__Requirement__. Scan the records below and say how many lines include the word "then", giving no other text.

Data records
....
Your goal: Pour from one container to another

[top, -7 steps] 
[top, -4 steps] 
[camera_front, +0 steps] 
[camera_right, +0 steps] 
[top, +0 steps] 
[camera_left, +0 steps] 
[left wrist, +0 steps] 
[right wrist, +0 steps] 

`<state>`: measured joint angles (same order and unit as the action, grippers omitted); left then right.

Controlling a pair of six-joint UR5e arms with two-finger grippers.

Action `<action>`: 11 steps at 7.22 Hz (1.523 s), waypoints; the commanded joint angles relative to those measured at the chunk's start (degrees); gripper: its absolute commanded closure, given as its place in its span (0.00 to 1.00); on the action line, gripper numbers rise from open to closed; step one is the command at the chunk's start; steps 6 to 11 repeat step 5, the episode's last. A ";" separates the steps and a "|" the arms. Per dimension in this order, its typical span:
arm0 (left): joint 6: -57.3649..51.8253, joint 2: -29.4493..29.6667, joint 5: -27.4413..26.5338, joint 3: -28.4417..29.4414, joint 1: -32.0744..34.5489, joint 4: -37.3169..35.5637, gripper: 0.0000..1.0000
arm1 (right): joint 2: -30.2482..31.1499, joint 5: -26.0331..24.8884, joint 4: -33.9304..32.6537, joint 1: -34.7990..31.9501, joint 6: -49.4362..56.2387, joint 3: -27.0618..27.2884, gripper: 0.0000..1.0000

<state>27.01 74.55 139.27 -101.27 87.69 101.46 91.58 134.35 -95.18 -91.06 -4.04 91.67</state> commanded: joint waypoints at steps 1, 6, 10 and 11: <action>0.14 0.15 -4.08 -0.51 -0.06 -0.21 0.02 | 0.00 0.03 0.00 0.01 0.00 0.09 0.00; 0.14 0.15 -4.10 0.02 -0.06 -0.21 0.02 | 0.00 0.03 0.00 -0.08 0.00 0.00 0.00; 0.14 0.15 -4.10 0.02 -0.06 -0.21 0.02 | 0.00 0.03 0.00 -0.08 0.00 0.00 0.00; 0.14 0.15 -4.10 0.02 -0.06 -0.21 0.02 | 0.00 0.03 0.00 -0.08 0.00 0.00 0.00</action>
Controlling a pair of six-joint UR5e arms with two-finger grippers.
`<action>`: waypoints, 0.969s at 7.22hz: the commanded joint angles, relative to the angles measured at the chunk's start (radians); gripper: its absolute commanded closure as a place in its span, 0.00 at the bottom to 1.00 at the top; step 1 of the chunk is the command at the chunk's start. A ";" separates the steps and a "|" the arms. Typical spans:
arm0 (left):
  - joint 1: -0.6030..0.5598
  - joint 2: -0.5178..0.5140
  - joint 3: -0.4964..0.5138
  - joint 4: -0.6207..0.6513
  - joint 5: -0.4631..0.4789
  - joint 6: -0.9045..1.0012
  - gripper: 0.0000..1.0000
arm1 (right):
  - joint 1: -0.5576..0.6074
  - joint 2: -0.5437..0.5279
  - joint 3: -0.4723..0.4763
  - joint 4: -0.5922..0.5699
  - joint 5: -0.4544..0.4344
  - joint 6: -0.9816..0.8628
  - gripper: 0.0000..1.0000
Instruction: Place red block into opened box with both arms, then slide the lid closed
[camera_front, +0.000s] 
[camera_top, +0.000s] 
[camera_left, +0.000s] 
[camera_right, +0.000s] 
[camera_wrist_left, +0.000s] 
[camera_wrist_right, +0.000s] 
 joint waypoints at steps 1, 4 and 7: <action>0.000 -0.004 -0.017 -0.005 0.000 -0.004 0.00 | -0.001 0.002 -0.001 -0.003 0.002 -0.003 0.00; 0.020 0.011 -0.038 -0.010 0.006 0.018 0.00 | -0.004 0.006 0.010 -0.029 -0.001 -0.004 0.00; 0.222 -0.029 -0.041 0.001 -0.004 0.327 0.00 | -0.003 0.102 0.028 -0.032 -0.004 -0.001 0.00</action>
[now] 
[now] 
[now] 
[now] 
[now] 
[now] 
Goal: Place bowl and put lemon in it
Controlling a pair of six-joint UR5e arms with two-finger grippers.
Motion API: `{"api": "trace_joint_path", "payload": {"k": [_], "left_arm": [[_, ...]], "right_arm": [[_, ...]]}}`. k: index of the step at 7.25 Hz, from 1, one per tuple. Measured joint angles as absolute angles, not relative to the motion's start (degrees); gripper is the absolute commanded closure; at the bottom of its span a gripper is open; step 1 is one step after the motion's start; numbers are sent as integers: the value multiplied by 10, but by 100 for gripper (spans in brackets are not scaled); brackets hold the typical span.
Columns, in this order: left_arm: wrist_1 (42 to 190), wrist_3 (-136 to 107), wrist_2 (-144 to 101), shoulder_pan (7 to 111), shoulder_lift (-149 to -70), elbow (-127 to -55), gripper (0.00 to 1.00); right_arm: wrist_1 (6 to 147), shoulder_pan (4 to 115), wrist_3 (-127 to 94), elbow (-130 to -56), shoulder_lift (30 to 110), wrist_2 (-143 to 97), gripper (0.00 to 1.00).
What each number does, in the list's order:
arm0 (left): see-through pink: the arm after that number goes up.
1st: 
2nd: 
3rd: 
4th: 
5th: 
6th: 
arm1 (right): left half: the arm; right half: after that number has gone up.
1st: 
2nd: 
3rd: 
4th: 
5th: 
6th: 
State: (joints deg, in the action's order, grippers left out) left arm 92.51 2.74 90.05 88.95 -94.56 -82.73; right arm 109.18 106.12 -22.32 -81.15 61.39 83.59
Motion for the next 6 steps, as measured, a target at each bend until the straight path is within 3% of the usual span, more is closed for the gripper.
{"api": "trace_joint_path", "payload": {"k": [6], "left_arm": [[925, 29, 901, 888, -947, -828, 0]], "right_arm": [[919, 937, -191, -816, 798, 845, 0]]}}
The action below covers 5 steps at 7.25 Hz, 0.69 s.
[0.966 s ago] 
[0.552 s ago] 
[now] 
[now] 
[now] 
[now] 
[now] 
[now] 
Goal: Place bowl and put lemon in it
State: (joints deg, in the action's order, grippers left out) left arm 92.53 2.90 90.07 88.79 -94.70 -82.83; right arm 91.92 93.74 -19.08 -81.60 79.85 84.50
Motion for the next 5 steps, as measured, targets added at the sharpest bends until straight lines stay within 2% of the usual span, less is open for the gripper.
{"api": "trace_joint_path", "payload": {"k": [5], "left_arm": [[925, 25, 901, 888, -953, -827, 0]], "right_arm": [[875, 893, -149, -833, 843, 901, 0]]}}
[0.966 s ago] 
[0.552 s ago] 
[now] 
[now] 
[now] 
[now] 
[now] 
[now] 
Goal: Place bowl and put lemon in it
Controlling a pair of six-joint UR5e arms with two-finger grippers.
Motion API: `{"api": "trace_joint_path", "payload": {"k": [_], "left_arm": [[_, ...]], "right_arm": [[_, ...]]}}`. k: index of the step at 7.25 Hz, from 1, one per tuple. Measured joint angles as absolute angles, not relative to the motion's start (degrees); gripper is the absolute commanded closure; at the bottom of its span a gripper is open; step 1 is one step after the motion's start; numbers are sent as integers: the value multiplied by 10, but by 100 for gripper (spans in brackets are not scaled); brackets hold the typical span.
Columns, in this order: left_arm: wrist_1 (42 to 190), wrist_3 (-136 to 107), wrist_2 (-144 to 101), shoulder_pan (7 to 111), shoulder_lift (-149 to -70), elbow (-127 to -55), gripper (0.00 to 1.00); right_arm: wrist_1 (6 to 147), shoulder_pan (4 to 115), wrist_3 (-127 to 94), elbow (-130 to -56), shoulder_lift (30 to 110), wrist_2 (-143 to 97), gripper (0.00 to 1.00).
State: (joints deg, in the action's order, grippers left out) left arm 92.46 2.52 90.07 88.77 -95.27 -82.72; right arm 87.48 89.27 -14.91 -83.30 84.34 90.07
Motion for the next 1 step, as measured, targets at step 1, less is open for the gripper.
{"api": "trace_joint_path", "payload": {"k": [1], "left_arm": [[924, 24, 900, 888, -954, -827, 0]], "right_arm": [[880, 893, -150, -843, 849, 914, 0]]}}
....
__Result of the exercise__. 2